Question

Consider a Carnot engine that runs at \(T_{h}=380 \mathrm{~K}\). (a) Compute the efficiency if \(T_{c}=0^{\circ} \mathrm{C}=273 \mathrm{~K}\). (b) Compute the efficiency if \(T_{c}=50^{\circ} \mathrm{C}=323 \mathrm{~K}\).

Short answer

Efficiency for (a) is 28.2\text{ } \% and for (b) is 15\text{ } \%.

Step-by-step solution

- Understanding the Carnot Efficiency Formula

The efficiency of a Carnot engine \( \text{Eff}_{\text{Carnot}} \) is given by the formula \( \text{Eff}_{\text{Carnot}} = 1 - \frac{T_c}{T_h} \), where \( T_h \) is the temperature of the hot reservoir and \( T_c \) is the temperature of the cold reservoir. Both temperatures must be in Kelvin.

- Convert to Kelvin if Necessary

Ensure that both temperatures are in Kelvin. For (a), \( T_c = 273 \text{ K} \). For (b), \( T_c = 323 \text{ K} \). \( T_h = 380 \text{ K} \) for both cases.

- Calculate Efficiency for Case (a)

Use the formula \( \text{Eff}_{\text{Carnot}} = 1 - \frac{T_c}{T_h} \). For (a), \( T_c = 273 \text{ K} \) and \( T_h = 380 \text{ K} \). \( \text{Eff}_{\text{Carnot, a}} = 1 - \frac{273}{380} \). First, calculate \( \frac{273}{380} \), which is approximately 0.718. Thus, \( \text{Eff}_{\text{Carnot, a}} \) is approximately \( 1 - 0.718 = 0.282 = 28.2\text{ } \% \).

- Calculate Efficiency for Case (b)

Use the formula \( \text{Eff}_{\text{Carnot}} = 1 - \frac{T_c}{T_h} \). For (b), \( T_c = 323 \text{ K} \) and \( T_h = 380 \text{ K} \). \( \text{Eff}_{\text{Carnot, b}} = 1 - \frac{323}{380} \). First, calculate \( \frac{323}{380} \), which is approximately 0.85. Thus, \( \text{Eff}_{\text{Carnot, b}} \) is approximately \( 1 - 0.85 = 0.15 = 15\text{ } \% \).

Key concepts

Carnot efficiency formula

The Carnot cycle is a theoretical model that defines the maximum efficiency a heat engine can achieve. The efficiency is calculated using the Carnot efficiency formula. This formula is:
\[ \text{Eff}_{\text{Carnot}} = 1 - \frac{T_c}{T_h} \]
Here,

• \(T_c\) is the temperature of the cold reservoir.
• \(T_h\) is the temperature of the hot reservoir.

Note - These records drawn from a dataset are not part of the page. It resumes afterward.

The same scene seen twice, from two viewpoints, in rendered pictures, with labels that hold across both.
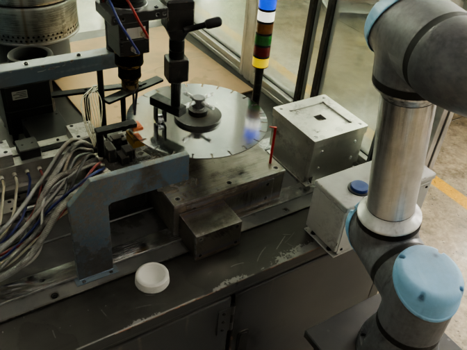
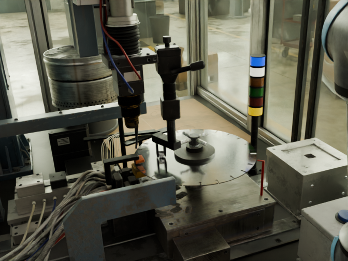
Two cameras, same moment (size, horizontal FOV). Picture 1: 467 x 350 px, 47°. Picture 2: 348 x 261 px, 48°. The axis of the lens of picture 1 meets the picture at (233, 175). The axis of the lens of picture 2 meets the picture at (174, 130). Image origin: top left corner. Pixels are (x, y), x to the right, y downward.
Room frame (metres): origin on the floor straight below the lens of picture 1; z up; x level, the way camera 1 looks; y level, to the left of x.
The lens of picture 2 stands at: (0.15, -0.12, 1.43)
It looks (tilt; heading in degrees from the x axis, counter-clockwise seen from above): 24 degrees down; 16
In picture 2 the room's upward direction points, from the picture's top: 3 degrees counter-clockwise
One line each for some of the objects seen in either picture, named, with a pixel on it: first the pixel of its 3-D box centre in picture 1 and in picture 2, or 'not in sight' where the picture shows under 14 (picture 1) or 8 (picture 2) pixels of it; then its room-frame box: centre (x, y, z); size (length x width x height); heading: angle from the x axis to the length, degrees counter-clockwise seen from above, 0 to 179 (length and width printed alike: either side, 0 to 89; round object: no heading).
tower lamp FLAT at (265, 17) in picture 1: (266, 14); (257, 70); (1.34, -0.04, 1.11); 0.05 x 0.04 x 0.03; 35
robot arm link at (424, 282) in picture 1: (419, 292); not in sight; (0.63, -0.34, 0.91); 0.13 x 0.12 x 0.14; 17
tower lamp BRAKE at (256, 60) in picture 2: (267, 2); (257, 60); (1.34, -0.04, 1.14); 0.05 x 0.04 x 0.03; 35
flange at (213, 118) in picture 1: (198, 112); (194, 148); (1.07, 0.10, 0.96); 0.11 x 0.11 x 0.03
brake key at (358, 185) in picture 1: (358, 189); (347, 218); (0.93, -0.28, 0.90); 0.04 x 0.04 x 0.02
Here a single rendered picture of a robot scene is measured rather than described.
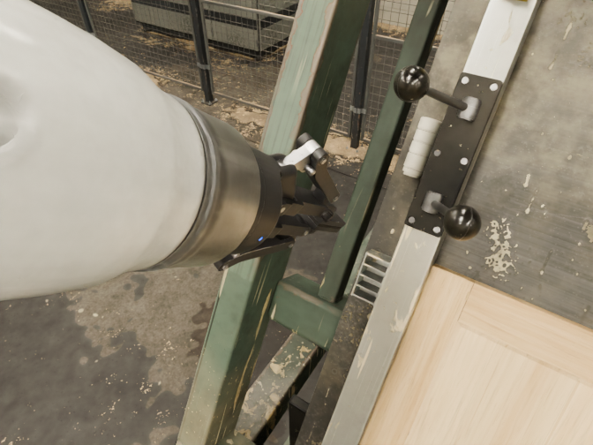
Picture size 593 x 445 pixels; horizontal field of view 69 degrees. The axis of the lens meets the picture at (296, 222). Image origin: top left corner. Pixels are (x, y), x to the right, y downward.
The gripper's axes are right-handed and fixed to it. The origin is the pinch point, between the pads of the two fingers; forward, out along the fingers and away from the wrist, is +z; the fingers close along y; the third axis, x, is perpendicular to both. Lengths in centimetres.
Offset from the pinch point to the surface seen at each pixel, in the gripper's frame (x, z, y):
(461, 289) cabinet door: 14.7, 19.6, -3.1
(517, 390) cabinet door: 28.4, 21.3, 1.0
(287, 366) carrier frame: 3, 53, 43
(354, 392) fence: 15.8, 20.7, 18.7
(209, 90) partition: -230, 254, 55
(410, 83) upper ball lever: -4.0, 2.6, -15.8
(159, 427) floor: -18, 96, 127
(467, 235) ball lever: 10.9, 4.9, -8.8
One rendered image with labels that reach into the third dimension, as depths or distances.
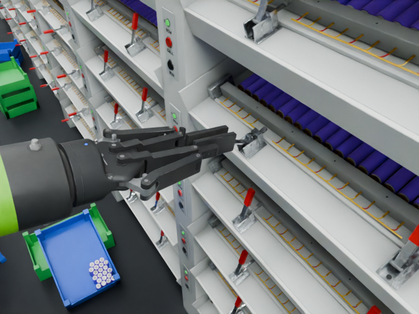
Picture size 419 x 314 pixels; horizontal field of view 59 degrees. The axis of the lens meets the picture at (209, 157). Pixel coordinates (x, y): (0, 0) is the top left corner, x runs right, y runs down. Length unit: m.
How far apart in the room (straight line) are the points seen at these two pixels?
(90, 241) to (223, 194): 0.88
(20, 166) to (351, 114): 0.33
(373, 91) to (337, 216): 0.19
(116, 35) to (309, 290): 0.75
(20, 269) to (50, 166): 1.29
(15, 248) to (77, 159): 1.35
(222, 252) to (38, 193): 0.59
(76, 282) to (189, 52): 1.08
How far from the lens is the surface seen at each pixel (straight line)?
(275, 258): 0.69
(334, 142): 0.56
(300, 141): 0.56
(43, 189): 0.40
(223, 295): 1.06
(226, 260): 0.90
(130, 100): 1.09
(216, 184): 0.79
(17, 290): 1.62
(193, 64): 0.65
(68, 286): 1.52
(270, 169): 0.56
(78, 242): 1.56
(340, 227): 0.51
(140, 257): 1.55
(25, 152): 0.41
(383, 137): 0.39
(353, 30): 0.45
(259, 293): 0.86
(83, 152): 0.42
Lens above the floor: 1.27
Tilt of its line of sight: 40 degrees down
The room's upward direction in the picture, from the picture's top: straight up
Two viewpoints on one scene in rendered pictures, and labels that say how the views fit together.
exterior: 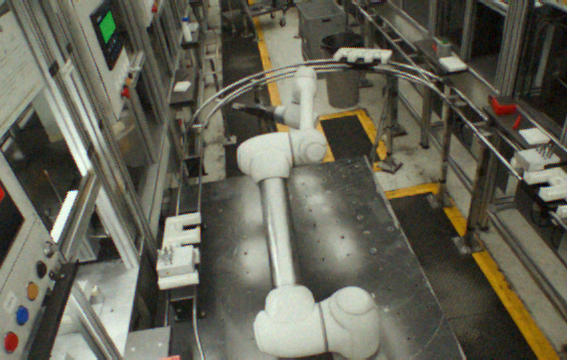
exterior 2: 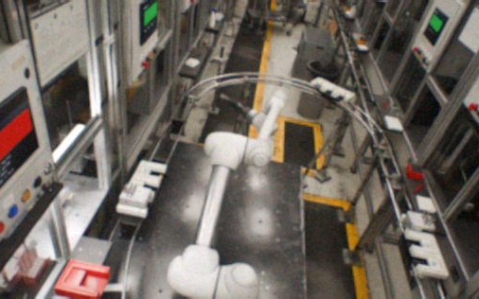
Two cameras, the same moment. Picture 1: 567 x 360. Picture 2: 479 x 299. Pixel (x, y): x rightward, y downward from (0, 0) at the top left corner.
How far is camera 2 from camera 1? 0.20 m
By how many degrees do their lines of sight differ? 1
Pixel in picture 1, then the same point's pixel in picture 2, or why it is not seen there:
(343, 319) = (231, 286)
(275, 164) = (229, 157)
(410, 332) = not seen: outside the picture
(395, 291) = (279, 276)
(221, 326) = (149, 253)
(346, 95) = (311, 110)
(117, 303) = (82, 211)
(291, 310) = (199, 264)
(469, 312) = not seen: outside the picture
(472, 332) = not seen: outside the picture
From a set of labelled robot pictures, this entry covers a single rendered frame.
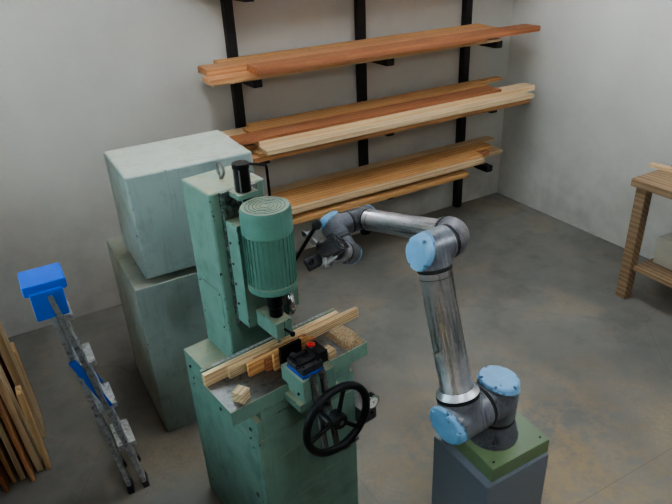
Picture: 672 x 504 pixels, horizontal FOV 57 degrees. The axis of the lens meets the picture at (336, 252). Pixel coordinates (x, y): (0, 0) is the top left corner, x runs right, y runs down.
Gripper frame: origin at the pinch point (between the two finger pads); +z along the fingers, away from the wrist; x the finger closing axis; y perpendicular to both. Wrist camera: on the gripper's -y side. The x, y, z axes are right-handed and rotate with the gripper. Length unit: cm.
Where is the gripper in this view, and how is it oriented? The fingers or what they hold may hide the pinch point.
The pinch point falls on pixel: (311, 250)
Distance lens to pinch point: 213.1
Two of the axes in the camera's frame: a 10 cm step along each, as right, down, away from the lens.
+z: -3.8, -0.7, -9.2
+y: 7.7, -5.8, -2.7
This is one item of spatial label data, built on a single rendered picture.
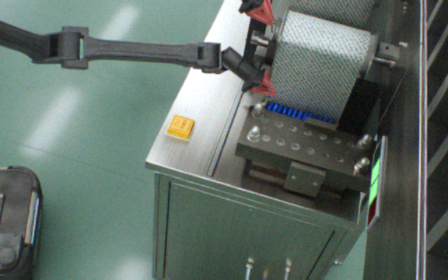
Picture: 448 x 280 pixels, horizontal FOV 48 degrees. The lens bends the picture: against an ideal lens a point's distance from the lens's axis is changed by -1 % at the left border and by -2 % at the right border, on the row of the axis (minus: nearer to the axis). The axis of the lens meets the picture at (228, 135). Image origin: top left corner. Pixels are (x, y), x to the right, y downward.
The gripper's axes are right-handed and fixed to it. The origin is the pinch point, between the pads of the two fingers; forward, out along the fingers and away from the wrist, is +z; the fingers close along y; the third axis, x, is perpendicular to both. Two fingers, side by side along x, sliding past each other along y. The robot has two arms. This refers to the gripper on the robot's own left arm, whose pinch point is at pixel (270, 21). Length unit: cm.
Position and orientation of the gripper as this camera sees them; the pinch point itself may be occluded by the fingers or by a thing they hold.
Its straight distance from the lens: 150.0
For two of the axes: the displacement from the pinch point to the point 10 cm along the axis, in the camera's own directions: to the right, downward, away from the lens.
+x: 7.2, -3.1, -6.2
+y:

Both temperatures need to be in Kelvin.

To find the efficiency, you subtract the ratio of the cold temperature to the hot temperature from 1. This formula shows that the greater the temperature difference, the higher the efficiency. Understanding this concept is vital for grasping the limitations of real-world engines, which cannot be more efficient than a Carnot engine.

Thermodynamics

Thermodynamics is the study of energy transfers, particularly how heat transforms into mechanical work and vice versa. The Carnot engine is a central concept within thermodynamics. It serves as the gold standard for understanding engine efficiency.

There are four main laws of thermodynamics:

• The Zeroth Law defines thermal equilibrium and states that if two systems are each in thermal equilibrium with a third system, they are in thermal equilibrium with each other.
• The First Law, also known as the law of energy conservation, states that energy cannot be created or destroyed, only transformed or transferred.
• The Second Law states that entropy, or disorder, in an isolated system will always increase over time. It also introduces the concept that no engine can be 100% efficient.
• The Third Law states that as temperature approaches absolute zero, the entropy of a system approaches a constant minimum. This law emphasizes that absolute zero is unattainable.

Each of these laws plays a part in explaining why the Carnot cycle is the theoretical limit for engine efficiency.

Kelvin temperature conversion

The Kelvin scale is essential for thermodynamic calculations because it starts at absolute zero, the point where all molecular motion ceases. To convert from Celsius to Kelvin, use the following formula:
\[ T(K) = T(C) + 273.15 \]
For example, to find the Kelvin equivalent of 0°C, you add 273.15, resulting in 273.15 K. In practice, we round to 273 K for simplicity. In the exercise, temperatures of the cold reservoir are given in Celsius: 0°C and 50°C.

For the calculations:

• 0°C converts to 273 K.
• 50°C converts to 323 K.

Using these Kelvin values is crucial when applying the Carnot efficiency formula. It ensures accuracy and alignment with thermodynamic principles. Always double-check that temperatures are in Kelvin to avoid errors in calculating engine efficiency.